*Task objective*.
Reproduce all the lines below exactly and omit the images.

- - -

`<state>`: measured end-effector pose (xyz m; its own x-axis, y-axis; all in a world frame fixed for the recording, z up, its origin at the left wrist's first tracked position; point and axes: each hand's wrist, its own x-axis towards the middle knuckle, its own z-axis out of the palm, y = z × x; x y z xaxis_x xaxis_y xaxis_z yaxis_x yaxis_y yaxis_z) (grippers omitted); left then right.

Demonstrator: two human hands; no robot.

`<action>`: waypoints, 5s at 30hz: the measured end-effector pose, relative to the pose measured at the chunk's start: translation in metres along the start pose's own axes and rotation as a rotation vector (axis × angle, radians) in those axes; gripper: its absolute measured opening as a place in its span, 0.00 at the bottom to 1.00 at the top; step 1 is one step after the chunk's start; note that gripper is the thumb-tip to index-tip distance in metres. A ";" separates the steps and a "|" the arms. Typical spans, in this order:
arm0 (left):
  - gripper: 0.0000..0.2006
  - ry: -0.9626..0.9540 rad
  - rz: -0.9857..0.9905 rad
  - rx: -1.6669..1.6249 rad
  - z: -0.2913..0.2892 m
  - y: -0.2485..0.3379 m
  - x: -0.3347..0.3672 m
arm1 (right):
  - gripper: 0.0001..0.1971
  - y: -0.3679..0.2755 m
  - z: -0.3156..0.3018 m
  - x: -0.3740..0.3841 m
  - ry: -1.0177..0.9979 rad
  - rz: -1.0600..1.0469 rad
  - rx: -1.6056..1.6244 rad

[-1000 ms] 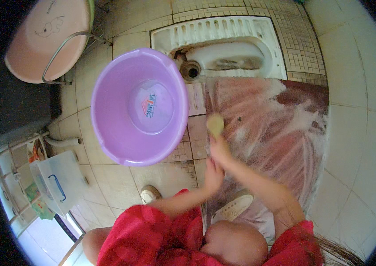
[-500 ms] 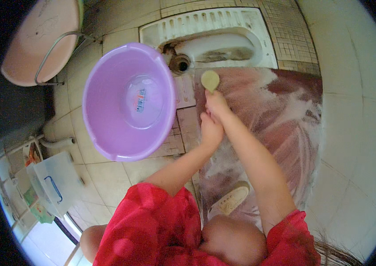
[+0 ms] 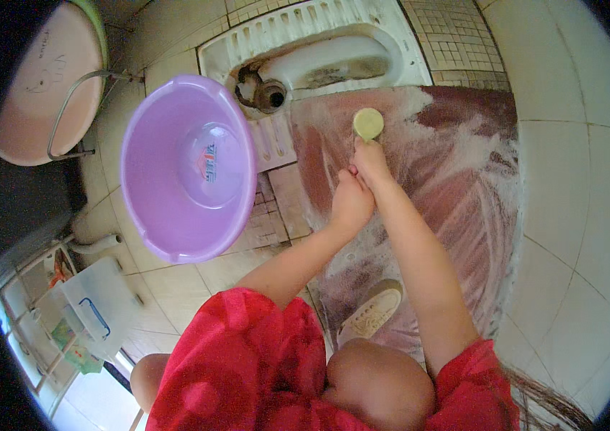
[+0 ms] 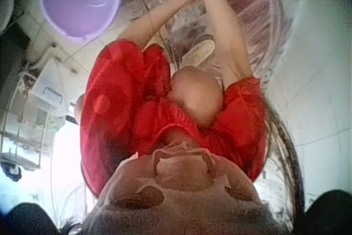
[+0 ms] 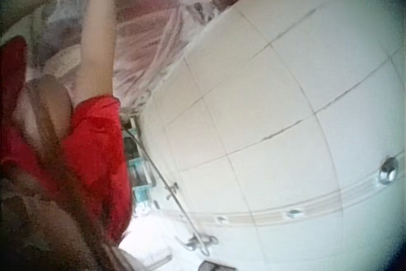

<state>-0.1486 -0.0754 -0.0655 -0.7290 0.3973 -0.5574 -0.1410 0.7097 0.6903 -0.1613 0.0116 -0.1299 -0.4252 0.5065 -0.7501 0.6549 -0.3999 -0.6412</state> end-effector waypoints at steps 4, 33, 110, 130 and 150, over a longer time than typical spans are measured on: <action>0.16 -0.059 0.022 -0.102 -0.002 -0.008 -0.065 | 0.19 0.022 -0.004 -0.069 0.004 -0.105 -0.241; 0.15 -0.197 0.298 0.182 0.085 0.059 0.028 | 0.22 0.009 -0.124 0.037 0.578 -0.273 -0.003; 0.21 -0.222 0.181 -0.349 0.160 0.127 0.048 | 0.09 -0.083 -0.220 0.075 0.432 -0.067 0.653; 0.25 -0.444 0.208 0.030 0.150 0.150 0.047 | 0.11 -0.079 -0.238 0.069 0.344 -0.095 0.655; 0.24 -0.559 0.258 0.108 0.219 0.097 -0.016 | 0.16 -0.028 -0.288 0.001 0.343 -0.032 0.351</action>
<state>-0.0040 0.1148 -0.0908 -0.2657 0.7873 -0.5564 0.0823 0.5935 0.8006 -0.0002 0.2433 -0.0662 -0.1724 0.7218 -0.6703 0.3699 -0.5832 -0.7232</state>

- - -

*Task result*.
`<state>`: measured end-effector pose (xyz m; its own x-axis, y-axis; all in a world frame fixed for the recording, z up, its origin at the left wrist's first tracked position; point and axes: each hand's wrist, its own x-axis towards the middle knuckle, its own z-axis out of the palm, y = z × x; x y z xaxis_x xaxis_y xaxis_z yaxis_x yaxis_y yaxis_z) (grippers omitted); left then right.

Demonstrator: two human hands; no robot.

`<action>`: waypoints, 5s at 30hz: the measured end-effector pose, relative to the pose measured at the chunk's start: translation in metres along the start pose's own axes and rotation as a rotation vector (axis × angle, radians) in those axes; gripper: its absolute measured opening as a place in its span, 0.00 at the bottom to 1.00 at the top; step 1 is one step after the chunk's start; note that gripper is the thumb-tip to index-tip distance in metres. A ";" separates the steps and a "|" the arms. Typical spans, in this order:
arm0 (left):
  - gripper: 0.0000..0.2006
  - ry: -0.9626..0.9540 rad
  - rz: -0.9857..0.9905 rad
  - rx: -1.6669..1.6249 rad
  - z: -0.2913..0.2892 m
  - y: -0.2485..0.3379 m
  - x: -0.3347..0.3672 m
arm1 (right):
  - gripper: 0.0001..0.1971
  - y: -0.3679..0.2755 m
  - z: -0.3156..0.3018 m
  - x: -0.3740..0.3841 m
  - ry: -1.0177..0.9979 rad
  - rz: -1.0600..1.0469 rad
  - rx: -1.6056..1.6244 rad

[-1000 ms] 
[-500 ms] 
[+0 ms] 
[+0 ms] 
[+0 ms] 

<state>-0.1486 -0.0754 -0.0655 -0.7290 0.3973 -0.5574 -0.1410 0.7097 0.6903 -0.1613 0.0116 -0.1299 -0.4252 0.5065 -0.7501 0.6549 -0.3999 -0.6412</state> end-effector waypoints at steps 4, 33, 110, 130 and 150, over a longer time than typical spans are measured on: <action>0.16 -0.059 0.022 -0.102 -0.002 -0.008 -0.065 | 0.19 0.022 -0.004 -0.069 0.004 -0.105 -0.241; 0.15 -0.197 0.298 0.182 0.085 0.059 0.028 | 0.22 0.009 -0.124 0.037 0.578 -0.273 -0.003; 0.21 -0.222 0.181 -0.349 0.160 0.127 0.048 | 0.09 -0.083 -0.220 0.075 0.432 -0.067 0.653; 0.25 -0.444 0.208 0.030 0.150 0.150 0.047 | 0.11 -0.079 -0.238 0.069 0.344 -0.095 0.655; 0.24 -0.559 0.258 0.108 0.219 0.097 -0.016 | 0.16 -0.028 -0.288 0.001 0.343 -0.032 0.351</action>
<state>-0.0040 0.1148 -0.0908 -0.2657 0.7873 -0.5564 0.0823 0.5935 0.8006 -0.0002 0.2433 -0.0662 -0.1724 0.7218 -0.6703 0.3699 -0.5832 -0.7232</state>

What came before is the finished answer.